Member of the Delaware House of Representatives from the 8th district
- Incumbent
- Assumed office January 13, 2009
- Preceded by: Bethany Hall-Long
- Succeeded by: Sherae'a Moore

Personal details
- Born: March 27, 1969 (age 57)
- Party: Democratic
- Alma mater: Salisbury University
- Website: quinnjohnson.org

= S. Quinton Johnson =

American politician

S. Quinton "Quinn" Johnson IV (born March 27, 1969) is an American politician. He is a Democratic member of the Delaware House of Representatives, representing District 8. He was elected in 2008 to replace Bethany Hall-Long, who had resigned to run for a seat in the Delaware Senate.

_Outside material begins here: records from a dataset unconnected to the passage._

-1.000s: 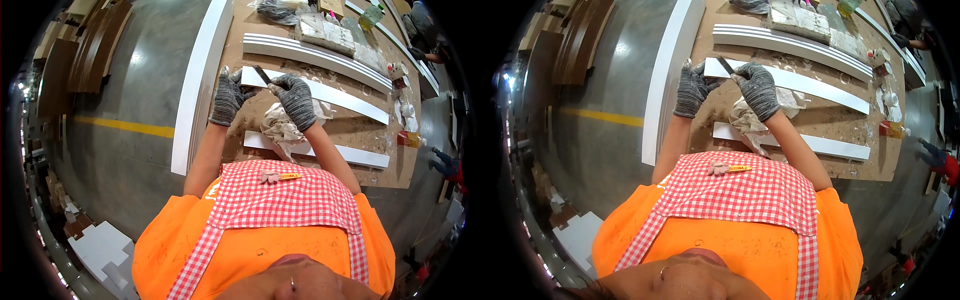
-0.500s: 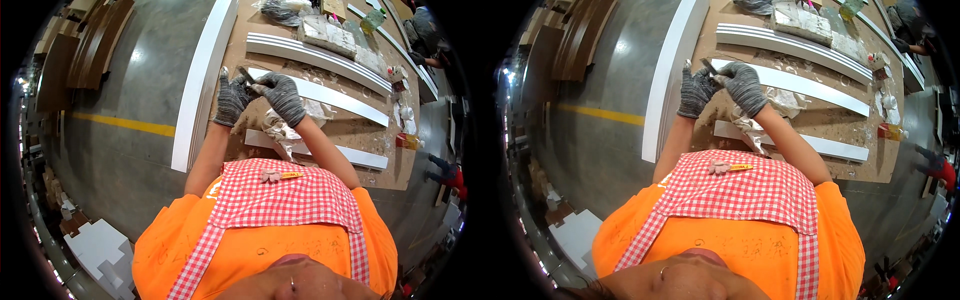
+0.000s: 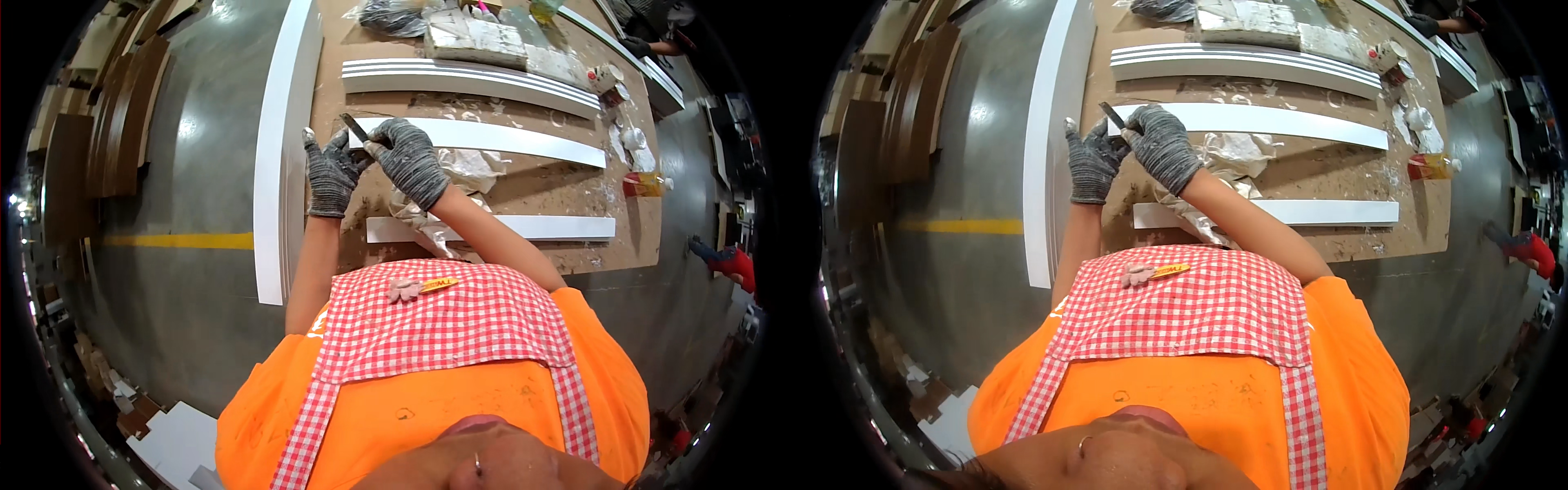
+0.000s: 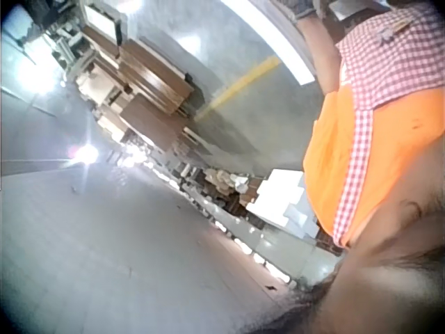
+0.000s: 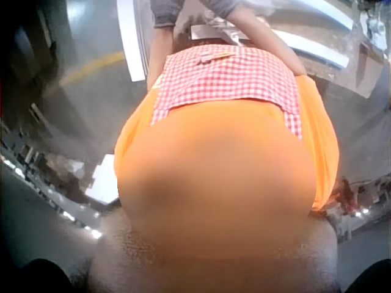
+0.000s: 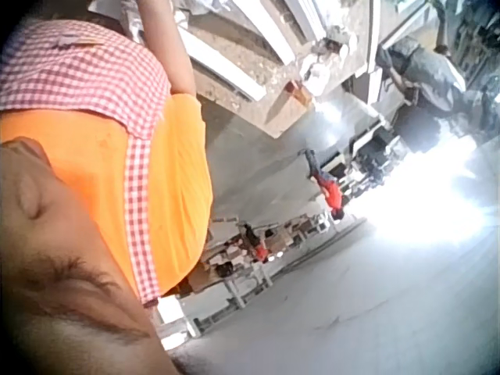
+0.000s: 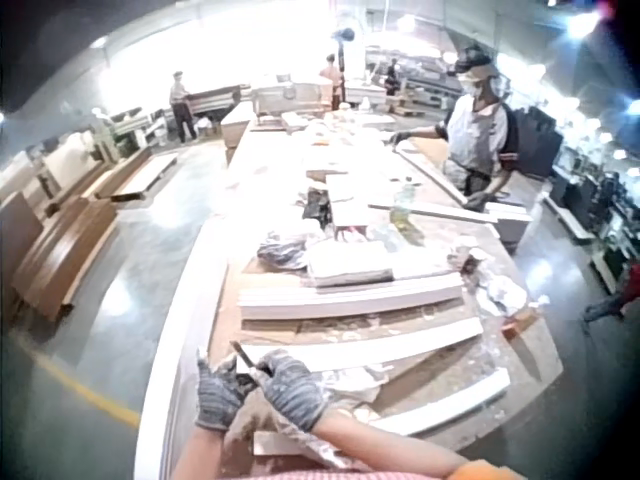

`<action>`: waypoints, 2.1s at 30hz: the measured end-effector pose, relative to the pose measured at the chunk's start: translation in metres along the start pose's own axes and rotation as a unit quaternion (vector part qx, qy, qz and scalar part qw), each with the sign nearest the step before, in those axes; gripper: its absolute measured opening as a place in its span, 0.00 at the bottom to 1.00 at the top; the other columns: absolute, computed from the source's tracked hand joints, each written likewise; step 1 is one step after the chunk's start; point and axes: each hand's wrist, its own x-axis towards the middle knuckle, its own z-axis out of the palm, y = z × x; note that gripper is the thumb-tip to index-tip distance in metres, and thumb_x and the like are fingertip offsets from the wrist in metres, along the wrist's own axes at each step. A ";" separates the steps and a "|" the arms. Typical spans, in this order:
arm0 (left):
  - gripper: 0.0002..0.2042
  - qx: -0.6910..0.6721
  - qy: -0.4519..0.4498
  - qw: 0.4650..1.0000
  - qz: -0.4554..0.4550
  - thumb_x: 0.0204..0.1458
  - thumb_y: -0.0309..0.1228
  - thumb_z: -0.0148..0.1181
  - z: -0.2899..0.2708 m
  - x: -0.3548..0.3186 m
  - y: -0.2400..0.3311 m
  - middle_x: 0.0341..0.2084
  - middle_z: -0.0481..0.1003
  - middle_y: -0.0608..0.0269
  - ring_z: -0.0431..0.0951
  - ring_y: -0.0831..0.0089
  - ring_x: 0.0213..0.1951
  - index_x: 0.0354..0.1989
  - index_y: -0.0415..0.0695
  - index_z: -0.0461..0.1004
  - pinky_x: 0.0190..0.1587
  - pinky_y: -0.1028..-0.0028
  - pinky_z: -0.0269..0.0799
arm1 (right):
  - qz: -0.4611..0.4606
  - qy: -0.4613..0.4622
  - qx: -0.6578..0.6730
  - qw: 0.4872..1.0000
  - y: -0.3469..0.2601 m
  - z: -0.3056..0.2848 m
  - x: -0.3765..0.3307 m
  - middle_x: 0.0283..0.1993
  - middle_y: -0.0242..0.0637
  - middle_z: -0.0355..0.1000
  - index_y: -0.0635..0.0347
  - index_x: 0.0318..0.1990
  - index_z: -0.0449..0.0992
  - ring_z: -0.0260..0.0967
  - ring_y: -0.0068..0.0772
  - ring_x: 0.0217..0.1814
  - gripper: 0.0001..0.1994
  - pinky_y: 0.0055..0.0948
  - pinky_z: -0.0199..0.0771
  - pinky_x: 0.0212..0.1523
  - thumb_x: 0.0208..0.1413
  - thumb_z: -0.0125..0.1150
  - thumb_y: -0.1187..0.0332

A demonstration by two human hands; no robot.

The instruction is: The person wipes long white wooden planks with a white cloth on a workbench. They handle the planks one at a time, wiping the surface and edges, then placing them back on the table or stacking them.

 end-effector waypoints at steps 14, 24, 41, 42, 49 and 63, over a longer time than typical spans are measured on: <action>0.23 0.075 -0.096 0.992 0.034 0.50 0.21 0.56 -0.021 0.000 -0.004 0.48 0.70 0.54 0.72 0.65 0.48 0.57 0.33 0.62 0.52 0.70 0.72 | 0.226 0.239 -0.005 0.944 0.180 -0.196 -0.085 0.26 0.34 0.73 0.61 0.30 0.75 0.67 0.24 0.27 0.07 0.24 0.70 0.33 0.46 0.64 0.69; 0.21 0.136 -0.052 0.989 0.023 0.50 0.23 0.56 -0.019 0.002 -0.009 0.43 0.72 0.57 0.73 0.71 0.44 0.54 0.33 0.64 0.47 0.76 0.73 | -0.026 0.025 -0.020 0.999 0.048 -0.019 -0.008 0.31 0.48 0.70 0.62 0.30 0.74 0.69 0.48 0.36 0.06 0.40 0.69 0.41 0.45 0.59 0.70; 0.19 0.126 0.017 0.984 0.123 0.57 0.35 0.53 -0.037 0.042 -0.046 0.44 0.71 0.58 0.73 0.68 0.44 0.53 0.37 0.67 0.44 0.71 0.75 | 0.396 0.302 -0.409 0.765 0.357 -0.396 -0.144 0.28 0.46 0.75 0.59 0.29 0.79 0.72 0.45 0.28 0.13 0.40 0.69 0.31 0.51 0.53 0.60; 0.17 0.084 0.041 0.990 0.108 0.57 0.34 0.53 -0.036 0.048 -0.046 0.43 0.71 0.59 0.72 0.68 0.44 0.52 0.38 0.68 0.45 0.71 0.75 | 0.365 0.342 -0.317 0.806 0.360 -0.396 -0.137 0.27 0.43 0.75 0.60 0.29 0.78 0.71 0.40 0.27 0.12 0.37 0.67 0.31 0.52 0.54 0.61; 0.11 -0.227 -0.039 0.973 0.008 0.52 0.35 0.50 -0.029 0.049 -0.035 0.34 0.72 0.53 0.71 0.60 0.42 0.33 0.38 0.71 0.52 0.60 0.67 | 0.280 0.316 -0.314 0.850 0.434 -0.409 -0.145 0.28 0.38 0.73 0.63 0.32 0.77 0.69 0.32 0.33 0.18 0.32 0.67 0.34 0.56 0.50 0.56; 0.34 -0.303 -0.103 0.945 0.061 0.50 0.53 0.45 -0.012 0.015 -0.011 0.62 0.54 0.44 0.54 0.50 0.63 0.61 0.42 0.58 0.66 0.53 0.44 | 0.245 0.125 0.095 0.957 0.206 -0.254 -0.076 0.24 0.21 0.65 0.54 0.33 0.77 0.55 0.13 0.23 0.09 0.16 0.56 0.23 0.51 0.62 0.59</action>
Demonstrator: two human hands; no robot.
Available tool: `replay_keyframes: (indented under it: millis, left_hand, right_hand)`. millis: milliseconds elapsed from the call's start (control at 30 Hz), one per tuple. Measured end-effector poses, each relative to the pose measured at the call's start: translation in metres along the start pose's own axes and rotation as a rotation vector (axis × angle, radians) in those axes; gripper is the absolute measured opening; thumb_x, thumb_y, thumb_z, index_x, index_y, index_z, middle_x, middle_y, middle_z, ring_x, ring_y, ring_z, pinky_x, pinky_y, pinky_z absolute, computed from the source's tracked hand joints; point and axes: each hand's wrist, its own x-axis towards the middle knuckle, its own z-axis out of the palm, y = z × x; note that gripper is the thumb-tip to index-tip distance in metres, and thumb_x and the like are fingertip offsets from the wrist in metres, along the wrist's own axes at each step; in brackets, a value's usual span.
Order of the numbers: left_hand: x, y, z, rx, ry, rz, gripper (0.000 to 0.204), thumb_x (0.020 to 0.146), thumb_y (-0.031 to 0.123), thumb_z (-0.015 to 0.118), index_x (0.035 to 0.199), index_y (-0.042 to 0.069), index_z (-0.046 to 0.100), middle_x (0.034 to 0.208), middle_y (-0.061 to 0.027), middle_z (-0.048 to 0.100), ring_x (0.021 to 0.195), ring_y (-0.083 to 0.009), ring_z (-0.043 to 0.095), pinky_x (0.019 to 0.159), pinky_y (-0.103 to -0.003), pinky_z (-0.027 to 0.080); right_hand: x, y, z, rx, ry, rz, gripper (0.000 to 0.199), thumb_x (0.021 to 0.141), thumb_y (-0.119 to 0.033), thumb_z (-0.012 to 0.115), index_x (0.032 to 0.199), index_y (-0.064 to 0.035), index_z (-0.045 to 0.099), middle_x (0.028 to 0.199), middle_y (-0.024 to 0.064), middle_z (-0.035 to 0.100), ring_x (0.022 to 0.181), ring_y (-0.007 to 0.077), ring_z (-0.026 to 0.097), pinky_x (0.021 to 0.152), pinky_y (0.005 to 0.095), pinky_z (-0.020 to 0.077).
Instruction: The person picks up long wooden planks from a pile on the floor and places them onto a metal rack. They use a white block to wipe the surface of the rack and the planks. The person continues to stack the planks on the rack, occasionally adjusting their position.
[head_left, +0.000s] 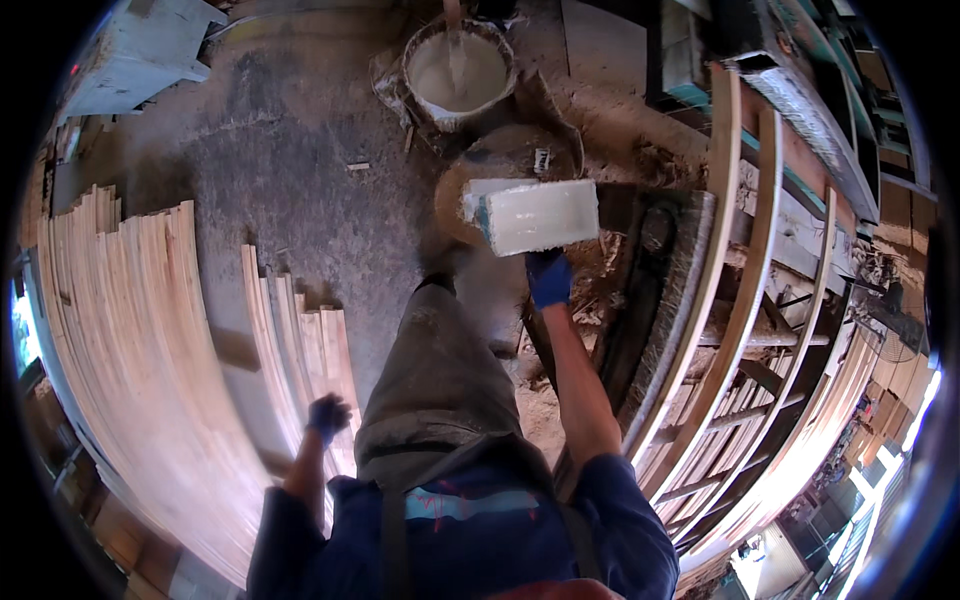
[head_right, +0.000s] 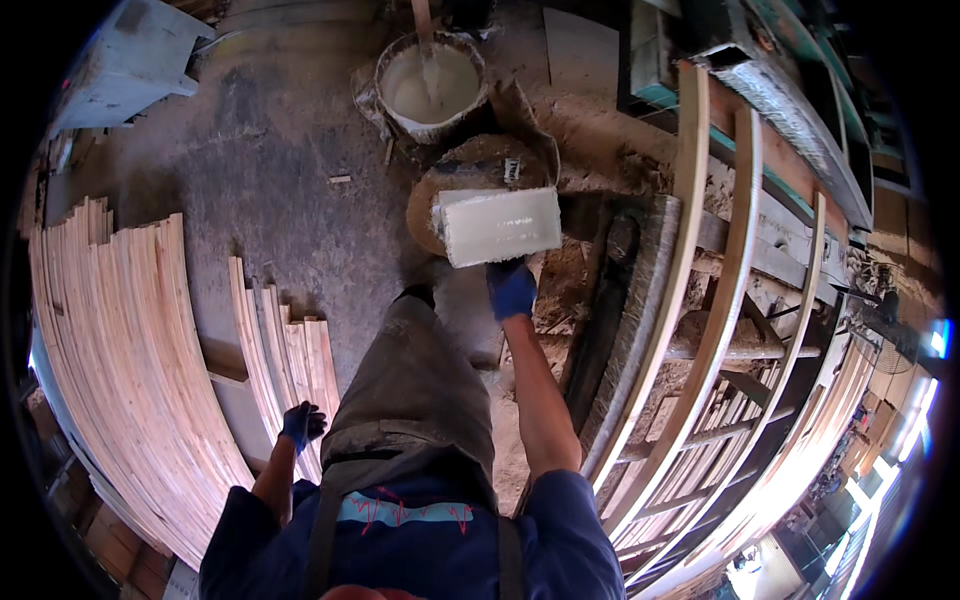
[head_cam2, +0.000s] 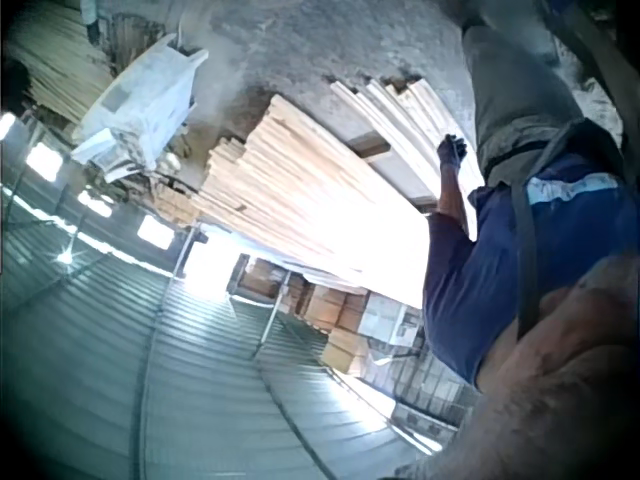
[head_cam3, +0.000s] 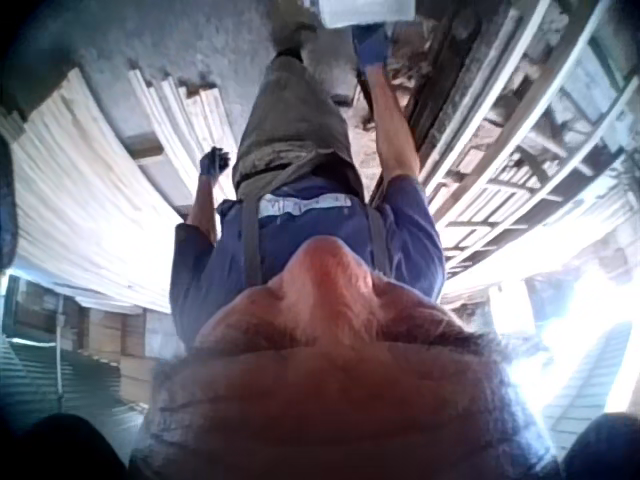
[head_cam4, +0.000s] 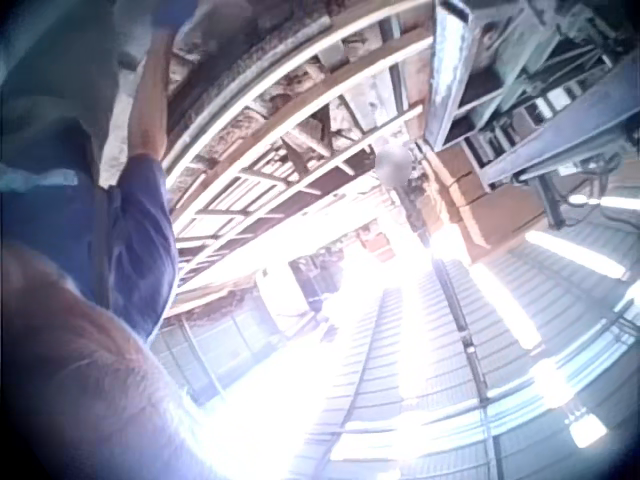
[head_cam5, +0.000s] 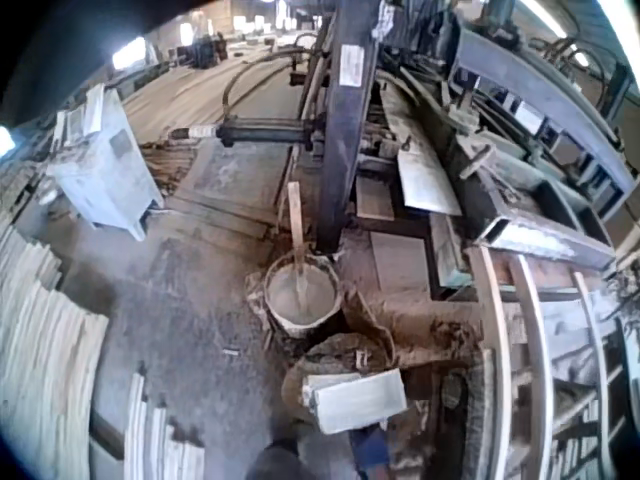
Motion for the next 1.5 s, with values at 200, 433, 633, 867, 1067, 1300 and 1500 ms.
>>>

Johnson earned his BS in business management from Salisbury University.

==Electoral history==
- In 2008, Johnson won the general election with 4,372 votes (52.6%) against Republican nominee Martha Sturtevant.
- In 2010, Johnson won the Democratic primary with 791 votes (68.1%), and went on to win the general election with 6,402 votes (63.2%) against Republican nominee Kathleen Rokosz.
- In 2012, Johnson won the general election with 6,937 votes (69.2%) against Republican nominee Matthew Brown.
- In 2014, Johnson won the general election with 3,562 votes (61.4%) against Republican nominee Matthew A. Brown.
- In 2016, Johnson was unopposed in the general election, winning 8,703 votes.
- In 2018, Johnson won the general election with 5,864 votes (62.9%) against Republican nominee Daniel Zitofsky and Libertarian nominee Cody G. McNutt.